The crowd liked them enough to demand an encore. Their enthusiasm must have traveled backstage, as the lead guitarist (Geoff Bucknam) and drummer (Nick Shuminsky) for Free Energy joined them on stage for an impromptu jam session to close out the set.
Free Energy wasted little time after Hollerado before they broke into their breakthrough single, appropriately named “Free Energy”. It was initially hard to transition the flamboyant antics of Hollerado but this was replaced with a knowledge and fondness of the band’s more popular material. It took no time for the floor to be packed. With a band that has very recently rose to its fame, they had an overly relaxed ‘been there, done that’ stage presence with lead singer Paul Sprangers leading the charge. Free Energy was destined for radio with songs like “All I Know” that has floating hooks that conjure up memories.

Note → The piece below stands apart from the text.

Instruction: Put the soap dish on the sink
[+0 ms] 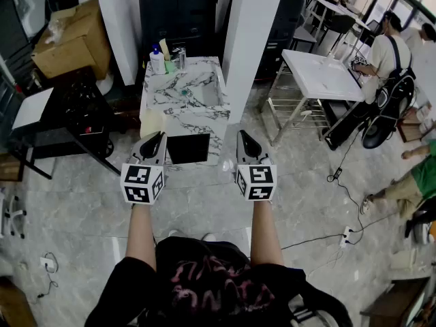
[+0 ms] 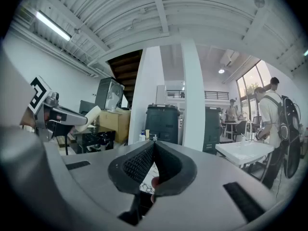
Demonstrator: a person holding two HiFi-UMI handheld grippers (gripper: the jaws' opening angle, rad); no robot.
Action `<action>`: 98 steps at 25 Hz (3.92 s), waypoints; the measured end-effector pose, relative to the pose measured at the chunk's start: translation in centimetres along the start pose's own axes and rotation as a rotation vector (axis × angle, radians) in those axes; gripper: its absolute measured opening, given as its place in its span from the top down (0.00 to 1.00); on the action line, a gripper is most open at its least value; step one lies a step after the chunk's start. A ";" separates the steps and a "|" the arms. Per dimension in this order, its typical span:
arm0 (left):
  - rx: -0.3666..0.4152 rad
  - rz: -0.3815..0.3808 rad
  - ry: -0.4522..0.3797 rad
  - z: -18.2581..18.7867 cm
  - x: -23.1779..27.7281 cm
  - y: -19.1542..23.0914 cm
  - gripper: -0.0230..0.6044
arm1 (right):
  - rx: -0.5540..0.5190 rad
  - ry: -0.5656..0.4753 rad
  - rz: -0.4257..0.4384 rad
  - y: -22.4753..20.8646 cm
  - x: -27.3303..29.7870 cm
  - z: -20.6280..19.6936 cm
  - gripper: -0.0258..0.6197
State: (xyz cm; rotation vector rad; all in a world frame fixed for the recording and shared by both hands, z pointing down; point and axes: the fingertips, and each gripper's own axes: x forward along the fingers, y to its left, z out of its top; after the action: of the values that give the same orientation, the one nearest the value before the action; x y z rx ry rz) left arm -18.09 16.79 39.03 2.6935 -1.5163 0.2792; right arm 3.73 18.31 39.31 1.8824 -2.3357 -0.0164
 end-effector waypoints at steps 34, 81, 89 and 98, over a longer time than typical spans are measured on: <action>0.012 -0.001 0.014 -0.1 3.1 -0.8 0.93 | 0.012 -0.015 0.023 -2.6 2.1 -1.0 0.94; -0.032 -0.227 0.094 -0.5 32.6 15.6 0.93 | 0.003 0.078 -0.102 -7.0 33.9 0.2 0.94; -0.016 -0.251 0.107 -0.1 35.4 14.7 0.93 | 0.011 0.071 -0.114 -9.4 35.5 0.4 0.94; -0.017 -0.217 0.131 0.2 41.0 14.3 0.93 | 0.019 0.071 -0.060 -13.0 40.4 -0.2 0.94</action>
State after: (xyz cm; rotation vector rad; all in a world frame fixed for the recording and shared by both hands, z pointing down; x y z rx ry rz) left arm -9.49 -25.32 45.19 2.7336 -1.1760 0.4209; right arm 8.07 -23.78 42.41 1.9282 -2.2408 0.0651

They played a new song off an upcoming album that could easily be mistaken for a tame Andrew W.K. minus the terrible voice renditions of Andrew W.K. himself. I was conflicted on “Bang Pop”. Even live with Lynyrd Skynyrd guitar styling, the song seems campy and hard to take seriously. Only problem is, as much as I hated myself for it, I still found myself gleefully bobbing my head back and forth. Luckily, all four members of Hollerado jumped on stage to distract me from my internal struggle. A spark was lit under Free Energy as they fanatically jumped up and down with Hollerado throughout the song’s climax. I found it pleasingly ironic that a band called Free Energy was proactively borrowing energy from another band entirely.
It was a brisk set from Free Energy. Without Hollerado, I’m sure I would have left disappointed with just an album’s worth of material to assemble. I’m sure with future albums and more road experience, both Hollerado and Free Energy will only grow from these experiences. When those times come, I’m afraid more than likely the price of admission will change and they won’t be at the approachable Radio Radio. Let’s just hope that’s all that changes with these guys.